What to produce: Nothing in the listing may be skipped; transcribe all of it as written.

================================

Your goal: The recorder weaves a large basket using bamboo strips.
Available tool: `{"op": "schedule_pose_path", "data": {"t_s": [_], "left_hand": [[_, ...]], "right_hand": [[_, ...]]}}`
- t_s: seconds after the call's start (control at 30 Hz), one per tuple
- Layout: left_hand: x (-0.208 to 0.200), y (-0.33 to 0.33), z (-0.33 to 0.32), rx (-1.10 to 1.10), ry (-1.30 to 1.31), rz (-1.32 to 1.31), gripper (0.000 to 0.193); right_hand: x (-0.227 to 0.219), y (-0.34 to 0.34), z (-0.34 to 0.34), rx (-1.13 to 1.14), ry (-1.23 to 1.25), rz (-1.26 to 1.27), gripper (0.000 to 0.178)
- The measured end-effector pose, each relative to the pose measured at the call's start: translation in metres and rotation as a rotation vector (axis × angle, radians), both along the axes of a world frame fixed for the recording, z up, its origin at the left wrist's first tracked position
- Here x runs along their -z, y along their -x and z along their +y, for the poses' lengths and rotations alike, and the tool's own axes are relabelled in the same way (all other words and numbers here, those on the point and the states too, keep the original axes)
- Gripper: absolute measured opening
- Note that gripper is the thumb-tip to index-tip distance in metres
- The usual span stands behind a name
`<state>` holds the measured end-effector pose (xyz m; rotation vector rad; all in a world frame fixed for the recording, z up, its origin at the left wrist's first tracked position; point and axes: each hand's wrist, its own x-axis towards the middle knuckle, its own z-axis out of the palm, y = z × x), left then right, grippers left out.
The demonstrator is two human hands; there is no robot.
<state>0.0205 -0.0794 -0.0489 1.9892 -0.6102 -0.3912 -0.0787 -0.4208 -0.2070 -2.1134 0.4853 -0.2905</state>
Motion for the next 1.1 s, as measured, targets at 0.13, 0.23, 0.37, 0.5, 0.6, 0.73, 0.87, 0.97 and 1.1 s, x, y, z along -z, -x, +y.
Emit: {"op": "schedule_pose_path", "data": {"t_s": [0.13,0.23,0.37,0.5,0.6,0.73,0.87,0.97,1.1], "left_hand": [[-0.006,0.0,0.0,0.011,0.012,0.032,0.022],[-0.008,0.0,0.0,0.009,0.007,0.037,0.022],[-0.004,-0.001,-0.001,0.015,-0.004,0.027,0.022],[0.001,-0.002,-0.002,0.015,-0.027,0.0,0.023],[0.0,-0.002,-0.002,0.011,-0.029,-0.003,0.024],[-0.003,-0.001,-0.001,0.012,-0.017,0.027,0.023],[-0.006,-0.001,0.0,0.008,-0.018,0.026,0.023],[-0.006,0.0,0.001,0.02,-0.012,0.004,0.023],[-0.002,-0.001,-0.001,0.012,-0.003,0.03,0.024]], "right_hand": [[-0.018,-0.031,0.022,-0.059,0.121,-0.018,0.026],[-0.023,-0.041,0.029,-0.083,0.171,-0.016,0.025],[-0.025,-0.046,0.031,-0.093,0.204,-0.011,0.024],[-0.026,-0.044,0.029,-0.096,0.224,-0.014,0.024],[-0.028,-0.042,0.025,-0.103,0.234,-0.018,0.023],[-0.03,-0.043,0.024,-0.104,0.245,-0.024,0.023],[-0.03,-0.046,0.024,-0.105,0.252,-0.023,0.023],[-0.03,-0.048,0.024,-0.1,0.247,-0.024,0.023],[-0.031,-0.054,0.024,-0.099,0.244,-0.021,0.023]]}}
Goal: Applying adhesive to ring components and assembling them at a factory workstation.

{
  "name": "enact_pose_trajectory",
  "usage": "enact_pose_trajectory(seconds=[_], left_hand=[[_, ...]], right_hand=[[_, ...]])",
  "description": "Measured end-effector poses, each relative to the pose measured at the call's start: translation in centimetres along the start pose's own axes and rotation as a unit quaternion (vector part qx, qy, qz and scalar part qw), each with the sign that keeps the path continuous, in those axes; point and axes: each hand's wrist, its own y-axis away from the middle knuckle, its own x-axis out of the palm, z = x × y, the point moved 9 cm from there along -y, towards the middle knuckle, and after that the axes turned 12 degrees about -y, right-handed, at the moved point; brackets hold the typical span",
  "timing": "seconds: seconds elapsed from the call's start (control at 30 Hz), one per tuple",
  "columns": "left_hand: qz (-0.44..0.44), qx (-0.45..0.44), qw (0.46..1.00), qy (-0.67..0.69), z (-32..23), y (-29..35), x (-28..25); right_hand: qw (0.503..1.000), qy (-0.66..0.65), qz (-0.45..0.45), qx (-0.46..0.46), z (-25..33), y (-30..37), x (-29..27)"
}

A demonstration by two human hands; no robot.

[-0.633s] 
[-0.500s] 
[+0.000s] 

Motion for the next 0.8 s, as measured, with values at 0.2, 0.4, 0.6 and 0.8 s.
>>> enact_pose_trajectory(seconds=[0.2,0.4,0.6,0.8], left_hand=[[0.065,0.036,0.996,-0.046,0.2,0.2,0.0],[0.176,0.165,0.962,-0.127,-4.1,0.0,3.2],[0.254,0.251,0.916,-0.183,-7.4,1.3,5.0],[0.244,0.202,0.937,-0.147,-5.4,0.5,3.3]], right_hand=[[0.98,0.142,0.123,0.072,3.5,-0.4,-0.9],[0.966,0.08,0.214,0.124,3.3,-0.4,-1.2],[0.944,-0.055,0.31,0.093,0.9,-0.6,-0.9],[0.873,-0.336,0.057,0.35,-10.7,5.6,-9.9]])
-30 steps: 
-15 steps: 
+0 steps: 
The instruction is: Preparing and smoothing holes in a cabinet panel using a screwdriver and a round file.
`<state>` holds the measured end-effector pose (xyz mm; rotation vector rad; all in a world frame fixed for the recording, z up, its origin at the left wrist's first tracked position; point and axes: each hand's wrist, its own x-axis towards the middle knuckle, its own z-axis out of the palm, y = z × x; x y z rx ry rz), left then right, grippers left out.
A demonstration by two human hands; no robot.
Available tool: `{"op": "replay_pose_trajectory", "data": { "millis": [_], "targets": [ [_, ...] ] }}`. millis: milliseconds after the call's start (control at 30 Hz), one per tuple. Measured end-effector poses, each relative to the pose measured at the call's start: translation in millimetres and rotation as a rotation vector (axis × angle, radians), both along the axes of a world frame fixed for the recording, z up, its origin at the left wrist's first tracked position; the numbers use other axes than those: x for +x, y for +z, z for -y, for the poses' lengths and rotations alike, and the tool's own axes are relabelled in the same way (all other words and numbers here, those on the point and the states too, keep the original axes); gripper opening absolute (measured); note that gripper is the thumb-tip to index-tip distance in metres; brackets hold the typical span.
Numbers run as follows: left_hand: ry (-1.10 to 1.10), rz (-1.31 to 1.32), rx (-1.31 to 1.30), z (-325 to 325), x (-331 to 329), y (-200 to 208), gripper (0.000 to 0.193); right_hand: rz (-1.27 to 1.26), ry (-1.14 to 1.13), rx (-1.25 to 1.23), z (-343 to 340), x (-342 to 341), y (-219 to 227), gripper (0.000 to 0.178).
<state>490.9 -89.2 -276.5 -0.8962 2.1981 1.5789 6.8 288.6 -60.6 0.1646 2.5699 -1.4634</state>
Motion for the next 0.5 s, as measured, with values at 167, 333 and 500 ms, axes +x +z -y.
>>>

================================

Solution to the problem:
Your goal: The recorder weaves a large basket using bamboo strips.
Available tool: `{"op": "schedule_pose_path", "data": {"t_s": [_], "left_hand": [[_, ...]], "right_hand": [[_, ...]]}}`
- t_s: seconds after the call's start (control at 30 Hz), one per tuple
- Layout: left_hand: x (-0.208 to 0.200), y (-0.33 to 0.33), z (-0.33 to 0.32), rx (-1.10 to 1.10), ry (-1.30 to 1.31), rz (-1.32 to 1.31), gripper (0.000 to 0.193); right_hand: x (-0.227 to 0.219), y (-0.34 to 0.34), z (-0.34 to 0.34), rx (-1.13 to 1.14), ry (-1.23 to 1.25), rz (-1.26 to 1.27), gripper (0.000 to 0.178)
- The measured end-effector pose, each relative to the pose measured at the call's start: translation in metres and rotation as a rotation vector (axis × angle, radians), both along the axes of a world frame fixed for the recording, z up, its origin at the left wrist's first tracked position
- Here x runs along their -z, y along their -x and z along their +y, for the poses' lengths and rotations alike, and the tool's own axes are relabelled in the same way (all other words and numbers here, those on the point and the states too, keep the original axes)
- Gripper: absolute measured opening
- Note that gripper is the thumb-tip to index-tip distance in metres
- The usual span stands behind a name
`<state>` holds the measured end-effector pose (xyz m; rotation vector rad; all in a world frame fixed for the recording, z up, its origin at the left wrist's first tracked position; point and axes: each hand's wrist, its own x-axis towards the middle knuckle, its own z-axis out of the palm, y = z × x), left then right, grippers left out.
The demonstrator is two human hands; there is no robot.
<state>0.0205 -0.0794 -0.0489 1.9892 -0.6102 -0.3912 -0.0787 -0.4208 -0.2070 -2.1134 0.4853 -0.2905</state>
Motion for the next 1.1 s, as measured, targets at 0.13, 0.23, 0.37, 0.5, 0.6, 0.73, 0.87, 0.97 and 1.1 s, x, y, z along -z, -x, +y.
Emit: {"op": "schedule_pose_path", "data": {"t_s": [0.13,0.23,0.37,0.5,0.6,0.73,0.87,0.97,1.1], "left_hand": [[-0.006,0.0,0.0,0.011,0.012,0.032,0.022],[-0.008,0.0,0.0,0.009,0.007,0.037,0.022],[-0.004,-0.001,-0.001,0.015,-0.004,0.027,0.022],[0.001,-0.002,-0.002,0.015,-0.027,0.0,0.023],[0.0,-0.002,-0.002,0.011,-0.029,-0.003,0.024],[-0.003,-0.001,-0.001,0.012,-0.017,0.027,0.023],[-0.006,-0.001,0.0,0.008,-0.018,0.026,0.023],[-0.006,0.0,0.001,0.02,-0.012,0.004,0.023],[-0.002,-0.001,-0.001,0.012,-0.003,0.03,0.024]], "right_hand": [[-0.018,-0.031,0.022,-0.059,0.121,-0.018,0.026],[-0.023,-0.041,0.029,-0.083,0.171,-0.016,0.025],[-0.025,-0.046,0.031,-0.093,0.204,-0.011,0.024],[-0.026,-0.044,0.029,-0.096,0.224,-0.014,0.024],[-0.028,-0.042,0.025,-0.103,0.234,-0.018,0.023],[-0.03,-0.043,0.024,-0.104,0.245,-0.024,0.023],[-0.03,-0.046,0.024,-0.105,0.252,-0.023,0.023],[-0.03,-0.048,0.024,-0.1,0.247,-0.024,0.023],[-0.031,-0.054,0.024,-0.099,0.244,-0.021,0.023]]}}
Goal: Applying adhesive to ring components and assembling them at a factory workstation.

{
  "name": "enact_pose_trajectory",
  "usage": "enact_pose_trajectory(seconds=[_], left_hand=[[_, ...]], right_hand=[[_, ...]])",
  "description": "Measured end-effector poses, each relative to the pose measured at the call's start: translation in centimetres along the start pose's own axes and rotation as a unit quaternion (vector part qx, qy, qz and scalar part qw), each with the sign that keeps the path continuous, in those axes; point and axes: each hand's wrist, its own y-axis away from the middle knuckle, its own x-axis out of the palm, z = x × y, the point moved 9 cm from there along -y, towards the middle knuckle, and after that the axes turned 12 degrees about -y, right-handed, at the moved point; brackets hold the typical span",
  "timing": "seconds: seconds elapsed from the call's start (control at 30 Hz), one per tuple",
  "columns": "left_hand: qz (-0.44..0.44), qx (-0.45..0.44), qw (0.46..1.00), qy (-0.67..0.69), z (-32..23), y (-29..35), x (-28..25); right_hand: qw (0.503..1.000), qy (-0.66..0.65), qz (-0.45..0.45), qx (-0.46..0.46), z (-25..33), y (-30..37), x (-29..27)"
}

A demonstration by two human hands; no robot.

[-0.633s] 
[-0.500s] 
[+0.000s] 

Motion for the next 0.8 s, as measured, with values at 0.2, 0.4, 0.6 and 0.8 s.
>>> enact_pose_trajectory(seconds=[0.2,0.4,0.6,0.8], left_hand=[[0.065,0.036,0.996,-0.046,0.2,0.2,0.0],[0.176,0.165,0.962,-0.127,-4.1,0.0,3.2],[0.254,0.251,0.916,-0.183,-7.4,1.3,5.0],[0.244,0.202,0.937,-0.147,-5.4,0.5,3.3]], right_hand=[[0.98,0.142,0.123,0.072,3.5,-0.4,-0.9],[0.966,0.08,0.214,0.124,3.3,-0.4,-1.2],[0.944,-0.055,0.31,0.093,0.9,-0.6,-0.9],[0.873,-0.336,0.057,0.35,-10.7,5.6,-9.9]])
-30 steps: 
-15 steps: 
+0 steps: 
The instruction is: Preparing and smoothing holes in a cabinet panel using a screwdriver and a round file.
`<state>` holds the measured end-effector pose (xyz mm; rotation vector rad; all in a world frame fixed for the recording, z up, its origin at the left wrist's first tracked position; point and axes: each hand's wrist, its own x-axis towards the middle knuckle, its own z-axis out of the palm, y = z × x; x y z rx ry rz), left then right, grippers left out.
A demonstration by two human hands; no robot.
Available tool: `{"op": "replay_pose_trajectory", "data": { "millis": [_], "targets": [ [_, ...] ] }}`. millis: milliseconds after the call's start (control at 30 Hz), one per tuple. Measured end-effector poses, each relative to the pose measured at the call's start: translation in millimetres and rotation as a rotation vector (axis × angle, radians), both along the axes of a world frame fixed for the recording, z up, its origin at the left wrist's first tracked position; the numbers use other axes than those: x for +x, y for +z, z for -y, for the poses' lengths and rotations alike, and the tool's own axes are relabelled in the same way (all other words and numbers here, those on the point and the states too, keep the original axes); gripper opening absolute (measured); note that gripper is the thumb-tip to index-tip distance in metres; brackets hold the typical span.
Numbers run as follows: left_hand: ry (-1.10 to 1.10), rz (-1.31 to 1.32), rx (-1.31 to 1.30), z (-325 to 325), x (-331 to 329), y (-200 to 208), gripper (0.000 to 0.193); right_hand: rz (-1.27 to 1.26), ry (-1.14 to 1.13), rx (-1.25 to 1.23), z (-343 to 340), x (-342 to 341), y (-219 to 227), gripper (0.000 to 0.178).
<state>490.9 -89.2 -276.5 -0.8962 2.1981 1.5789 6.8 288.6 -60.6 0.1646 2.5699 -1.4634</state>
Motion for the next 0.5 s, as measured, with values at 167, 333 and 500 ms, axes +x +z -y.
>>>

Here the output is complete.